[[ STUDY MATERIAL, beginning ]]

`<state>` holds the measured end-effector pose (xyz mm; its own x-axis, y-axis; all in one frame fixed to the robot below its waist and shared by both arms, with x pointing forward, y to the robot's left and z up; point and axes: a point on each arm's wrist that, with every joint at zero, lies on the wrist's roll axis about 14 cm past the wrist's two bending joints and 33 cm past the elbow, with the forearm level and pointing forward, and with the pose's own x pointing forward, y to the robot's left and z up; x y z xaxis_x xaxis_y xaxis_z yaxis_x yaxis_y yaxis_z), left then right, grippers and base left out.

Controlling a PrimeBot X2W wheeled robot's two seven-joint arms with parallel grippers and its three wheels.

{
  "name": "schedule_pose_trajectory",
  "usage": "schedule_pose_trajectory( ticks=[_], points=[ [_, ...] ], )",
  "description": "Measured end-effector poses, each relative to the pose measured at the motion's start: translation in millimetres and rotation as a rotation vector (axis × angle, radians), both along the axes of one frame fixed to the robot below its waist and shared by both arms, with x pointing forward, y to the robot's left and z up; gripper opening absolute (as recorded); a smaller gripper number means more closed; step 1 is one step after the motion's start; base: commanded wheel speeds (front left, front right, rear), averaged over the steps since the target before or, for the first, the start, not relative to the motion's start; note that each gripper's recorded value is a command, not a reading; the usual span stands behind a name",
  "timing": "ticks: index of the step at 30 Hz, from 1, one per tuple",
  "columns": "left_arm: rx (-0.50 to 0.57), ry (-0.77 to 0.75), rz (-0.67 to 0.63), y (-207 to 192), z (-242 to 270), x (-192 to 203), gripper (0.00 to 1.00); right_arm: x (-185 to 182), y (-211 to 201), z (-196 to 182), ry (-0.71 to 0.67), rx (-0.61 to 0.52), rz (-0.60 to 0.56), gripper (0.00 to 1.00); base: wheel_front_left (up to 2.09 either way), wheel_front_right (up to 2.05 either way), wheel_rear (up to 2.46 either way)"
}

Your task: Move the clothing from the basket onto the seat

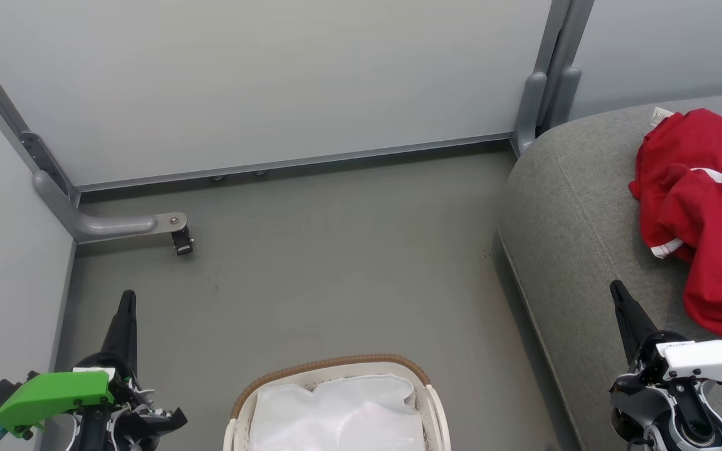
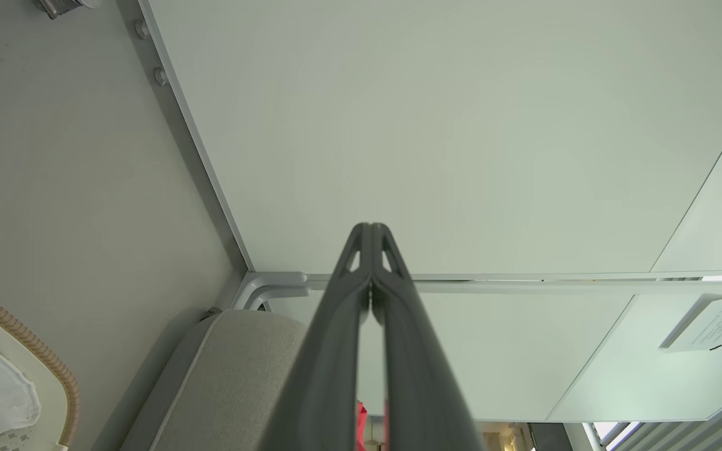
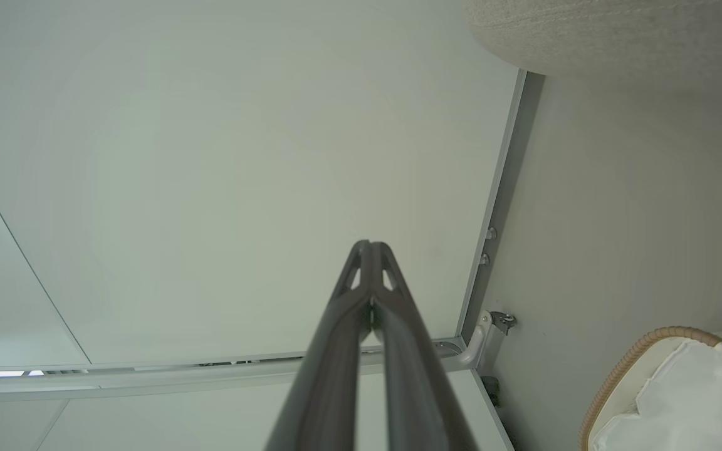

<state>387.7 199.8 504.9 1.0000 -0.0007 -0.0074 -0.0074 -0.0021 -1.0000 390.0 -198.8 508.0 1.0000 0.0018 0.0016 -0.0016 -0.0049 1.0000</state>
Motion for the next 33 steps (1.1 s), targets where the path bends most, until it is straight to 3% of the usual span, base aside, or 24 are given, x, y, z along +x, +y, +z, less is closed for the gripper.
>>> schedule_pose_trajectory(
  ticks=[33],
  points=[
    [0.0, 0.0, 0.0, 0.0, -0.1, 0.0, 0.0, 0.0, 0.0, 0.0, 0.0, 0.0, 0.0, 0.0, 0.0, 0.0, 0.0]
  ],
)
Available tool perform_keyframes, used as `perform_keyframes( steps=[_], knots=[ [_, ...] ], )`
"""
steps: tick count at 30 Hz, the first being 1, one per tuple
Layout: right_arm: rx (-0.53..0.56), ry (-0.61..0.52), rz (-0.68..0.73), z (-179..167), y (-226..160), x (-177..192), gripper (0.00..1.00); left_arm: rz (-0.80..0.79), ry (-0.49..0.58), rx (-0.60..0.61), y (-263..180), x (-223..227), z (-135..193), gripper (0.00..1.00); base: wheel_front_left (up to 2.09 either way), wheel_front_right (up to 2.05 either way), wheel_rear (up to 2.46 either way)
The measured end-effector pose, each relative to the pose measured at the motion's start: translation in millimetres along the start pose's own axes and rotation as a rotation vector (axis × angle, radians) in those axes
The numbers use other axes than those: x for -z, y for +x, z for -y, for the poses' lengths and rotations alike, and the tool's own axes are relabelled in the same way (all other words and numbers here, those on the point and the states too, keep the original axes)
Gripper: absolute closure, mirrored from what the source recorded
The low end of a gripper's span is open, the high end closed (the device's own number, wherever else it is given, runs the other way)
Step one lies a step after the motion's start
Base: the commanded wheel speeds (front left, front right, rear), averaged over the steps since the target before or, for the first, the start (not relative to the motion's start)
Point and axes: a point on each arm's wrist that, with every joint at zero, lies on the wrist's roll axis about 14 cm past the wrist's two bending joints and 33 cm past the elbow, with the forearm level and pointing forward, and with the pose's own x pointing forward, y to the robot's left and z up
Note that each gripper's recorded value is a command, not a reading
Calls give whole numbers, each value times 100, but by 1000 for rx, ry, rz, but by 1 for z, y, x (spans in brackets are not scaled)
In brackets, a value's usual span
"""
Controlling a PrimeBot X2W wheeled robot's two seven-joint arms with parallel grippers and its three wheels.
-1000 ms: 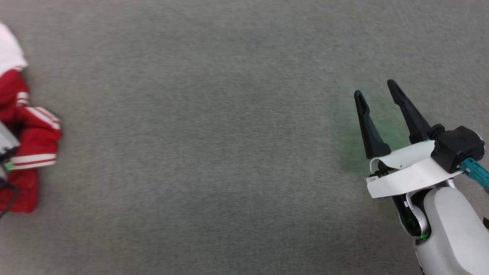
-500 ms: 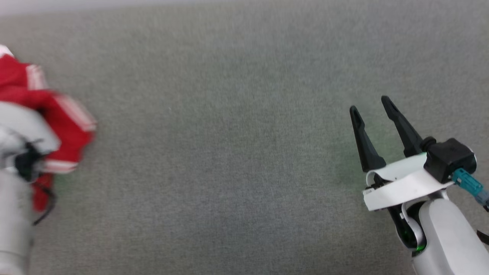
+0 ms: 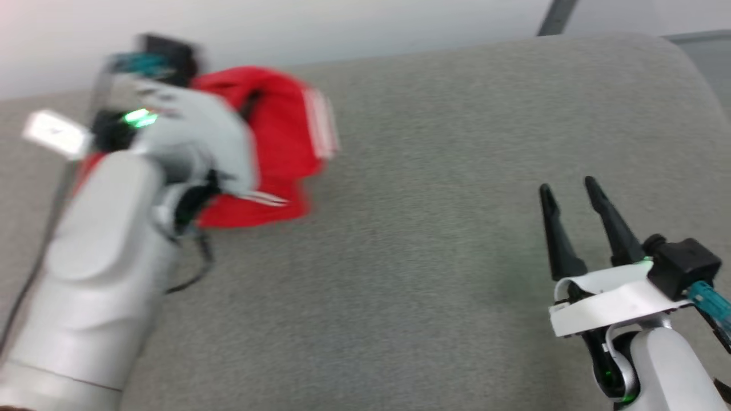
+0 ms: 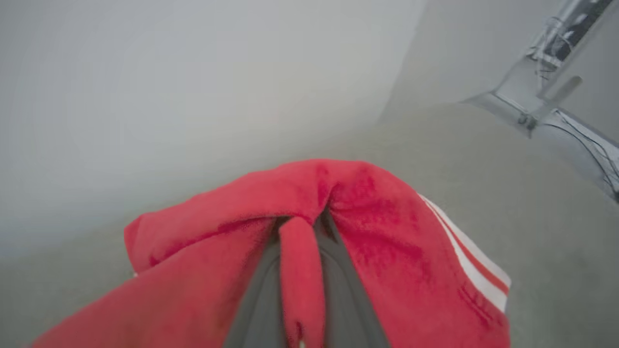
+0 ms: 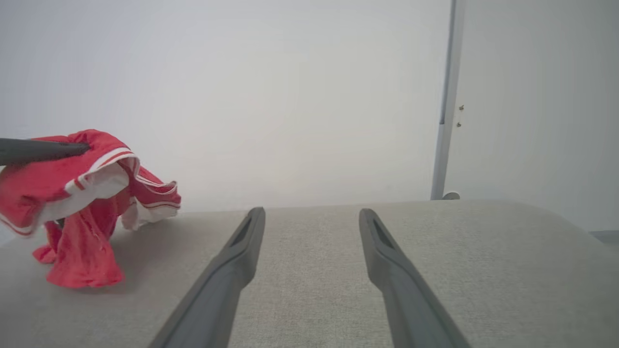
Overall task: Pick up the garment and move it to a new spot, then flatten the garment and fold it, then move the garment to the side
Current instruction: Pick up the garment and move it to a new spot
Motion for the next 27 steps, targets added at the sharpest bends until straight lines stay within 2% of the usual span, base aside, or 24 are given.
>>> perform_keyframes(
  steps=[7,9,10,14,18,21,24,27],
  knots=[
    [141,16,8,38,-22,-5,0,14,182,507,16,-14,182,100,0,0,0],
    [164,16,13,45,-25,-7,0,-16,217,635,11,-2,219,100,0,0,0],
    [176,18,15,48,-26,-8,0,-39,239,674,10,7,227,100,0,0,0],
    [215,16,26,58,-29,-13,0,-156,323,703,21,43,218,100,0,0,0],
    [259,10,14,70,-36,-10,0,-229,413,649,43,60,190,100,0,0,0],
    [279,12,-3,76,-39,-5,0,-271,533,589,57,69,167,100,0,0,0],
    [292,12,-21,79,-40,1,0,-361,615,577,57,101,156,100,0,0,0],
    [296,22,-27,80,-39,4,0,-432,623,587,54,127,153,100,0,0,0]
  ],
)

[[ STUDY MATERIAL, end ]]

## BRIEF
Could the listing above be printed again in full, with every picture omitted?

## RESULT BELOW
`<state>` holds the measured end-effector pose (xyz mm; its own x-axis, y-axis; all in one frame fixed to the robot below its waist and shared by both arms, with x pointing forward, y to the robot's left and z up; point and axes: a point on each arm's wrist that, with every joint at zero, lies on the wrist's roll axis about 14 cm past the wrist's two bending joints and 33 cm past the elbow, with the forearm level and pointing forward, and with the pose's own x pointing forward, y to the robot's left and z up; x y z xaxis_x xaxis_y xaxis_z yaxis_x yaxis_y yaxis_z), left then right, grippers and base left out.

Controlling a PrimeBot X2W wheeled robot's two seven-joint arms with parallel grippers and its three wheels.

{
  "name": "schedule_pose_trajectory",
  "usage": "schedule_pose_trajectory( ticks=[_], points=[ [_, ...] ], )",
  "description": "Measured end-effector poses, each relative to the pose measured at the motion's start: translation in millimetres and rotation as a rotation vector (axis × angle, radians), both along the axes of one frame fixed to the robot below its waist and shared by both arms, with x pointing forward, y to the robot's left and z up; gripper opening absolute (as recorded); a smaller gripper number means more closed; step 1 is one step after the motion's start; base: commanded wheel speeds (front left, front right, rear), averaged over the steps since the target before or, for the first, the start, not relative to the motion's start; note that each gripper's recorded value is a command, not a reading; the usual span stands behind a name",
  "timing": "ticks: index of the step at 30 Hz, from 1, one per tuple",
  "columns": "left_arm: rx (-0.50 to 0.57), ry (-0.77 to 0.75), rz (-0.67 to 0.63), y (-207 to 192), z (-242 to 270), x (-192 to 203), gripper (0.00 to 1.00); right_arm: x (-185 to 182), y (-211 to 201), z (-196 to 182), ry (-0.71 to 0.67), rx (-0.61 to 0.52), rz (-0.60 to 0.56), gripper (0.00 to 1.00); base: wheel_front_left (up to 2.09 either way), wheel_front_right (up to 2.05 either way), wheel_rear (up to 2.46 either way)"
}

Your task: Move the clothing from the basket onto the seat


<state>387.7 199.8 504.9 1.0000 -0.0007 -0.0074 -0.0074 -0.0021 -1.0000 390.0 -198.8 508.0 1.0000 0.0018 0.0016 -0.0016 -0.0049 1.0000</state>
Motion for the next 33 steps (1.1 s), targets where the path bends most, until it is straight to 3% of the usual span, base aside, or 24 are given, x, y, z along +x, +y, +z, less is closed for the gripper.
>>> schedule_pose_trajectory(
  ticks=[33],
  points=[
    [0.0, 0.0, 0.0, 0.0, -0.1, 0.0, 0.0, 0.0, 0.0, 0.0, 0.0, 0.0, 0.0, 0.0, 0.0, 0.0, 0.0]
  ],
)
Available tool perform_keyframes, used as `perform_keyframes( steps=[_], knots=[ [_, ...] ], )`
"""
steps: tick count at 30 Hz, the first being 1, one per tuple
Layout: right_arm: rx (-0.53..0.56), ry (-0.61..0.52), rz (-0.68..0.73), z (-179..167), y (-226..160), x (-177..192), gripper (0.00..1.00); left_arm: rz (-0.80..0.79), ry (-0.49..0.58), rx (-0.60..0.61), y (-263..180), x (-223..227), z (-135..193), gripper (0.00..1.00); base: wheel_front_left (up to 2.09 either way), wheel_front_right (up to 2.05 either way), wheel_rear (up to 2.46 either way)
The measured end-effector pose, each relative to the pose measured at the motion's start: translation in millimetres along the start pose's own axes and rotation as a rotation vector (axis × angle, radians) in those axes
The numbers use other axes than those: x for -z, y for +x, z for -y, for the poses' lengths and rotations alike, and the tool's own axes are relabelled in the same way (all other words and numbers here, those on the point and the states too, keep the original axes)
Gripper: absolute closure, mirrored from what the source recorded
The low end of a gripper's span is open, the high end closed (the device's own number, wherever else it is given, runs the other way)
Step one lies a step after the motion's start
Base: the commanded wheel speeds (front left, front right, rear), averaged over the steps since the target before or, for the first, the start (not relative to the motion's start)
Point and axes: a point on each arm's wrist that, with every joint at zero, lies on the wrist's roll axis about 14 cm past the wrist's two bending joints and 33 cm past the elbow, with the forearm level and pointing forward, and with the pose's own x pointing forward, y to the robot's left and z up
Note that each gripper's recorded value is a command, not a reading
Calls give whole numbers, each value times 100, but by 1000 for rx, ry, rz, but by 1 for z, y, x (spans in brackets are not scaled)
In brackets, a value's usual span
"""
Controlling a PrimeBot X2W wheeled robot's two seven-joint arms with parallel grippers and its three wheels.
-1000 ms: 
-500 ms: 
+0 ms: 
+0 ms: 
+0 ms: 
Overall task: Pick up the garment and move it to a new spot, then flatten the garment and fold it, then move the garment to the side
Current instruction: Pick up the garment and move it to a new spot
Motion for the next 27 steps, targets added at the sharpest bends until straight lines stay within 2% of the usual span, base aside, or 24 are given.
>>> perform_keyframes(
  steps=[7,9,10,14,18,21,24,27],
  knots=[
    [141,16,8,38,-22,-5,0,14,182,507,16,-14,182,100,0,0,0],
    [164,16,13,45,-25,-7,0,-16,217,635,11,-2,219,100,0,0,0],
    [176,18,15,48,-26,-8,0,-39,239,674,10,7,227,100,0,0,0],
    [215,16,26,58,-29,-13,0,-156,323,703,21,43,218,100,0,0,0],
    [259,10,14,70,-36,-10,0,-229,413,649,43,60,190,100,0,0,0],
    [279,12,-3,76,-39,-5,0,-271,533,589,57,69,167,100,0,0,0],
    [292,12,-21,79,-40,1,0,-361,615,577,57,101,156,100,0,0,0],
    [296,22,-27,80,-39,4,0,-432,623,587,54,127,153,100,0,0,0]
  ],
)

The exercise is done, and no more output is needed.